• WHAT YOU SHOULD DO: Report how many lines in the listing below include the string "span", and write nothing more.

• GIVEN MATERIAL:
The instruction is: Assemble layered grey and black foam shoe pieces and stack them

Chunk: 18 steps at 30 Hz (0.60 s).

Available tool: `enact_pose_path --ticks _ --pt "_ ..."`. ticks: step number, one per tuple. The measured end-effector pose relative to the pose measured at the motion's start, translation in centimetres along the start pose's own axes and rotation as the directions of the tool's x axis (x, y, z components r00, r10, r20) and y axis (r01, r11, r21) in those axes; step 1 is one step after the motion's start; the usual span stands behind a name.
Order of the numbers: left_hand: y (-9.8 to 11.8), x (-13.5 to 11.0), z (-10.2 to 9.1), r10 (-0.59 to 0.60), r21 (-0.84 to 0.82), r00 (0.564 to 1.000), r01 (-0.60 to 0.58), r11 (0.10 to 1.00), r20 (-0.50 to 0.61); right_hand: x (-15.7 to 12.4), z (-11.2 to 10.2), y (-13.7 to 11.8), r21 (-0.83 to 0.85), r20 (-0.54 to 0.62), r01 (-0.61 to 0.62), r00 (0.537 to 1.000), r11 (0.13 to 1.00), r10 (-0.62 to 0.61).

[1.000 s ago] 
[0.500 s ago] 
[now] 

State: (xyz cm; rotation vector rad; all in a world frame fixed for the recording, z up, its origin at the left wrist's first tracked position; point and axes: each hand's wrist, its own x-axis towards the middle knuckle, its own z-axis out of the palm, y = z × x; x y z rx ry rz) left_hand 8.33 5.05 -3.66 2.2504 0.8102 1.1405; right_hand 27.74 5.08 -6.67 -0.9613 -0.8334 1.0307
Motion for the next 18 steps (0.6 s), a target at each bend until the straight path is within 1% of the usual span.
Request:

• ANSWER BELOW: 2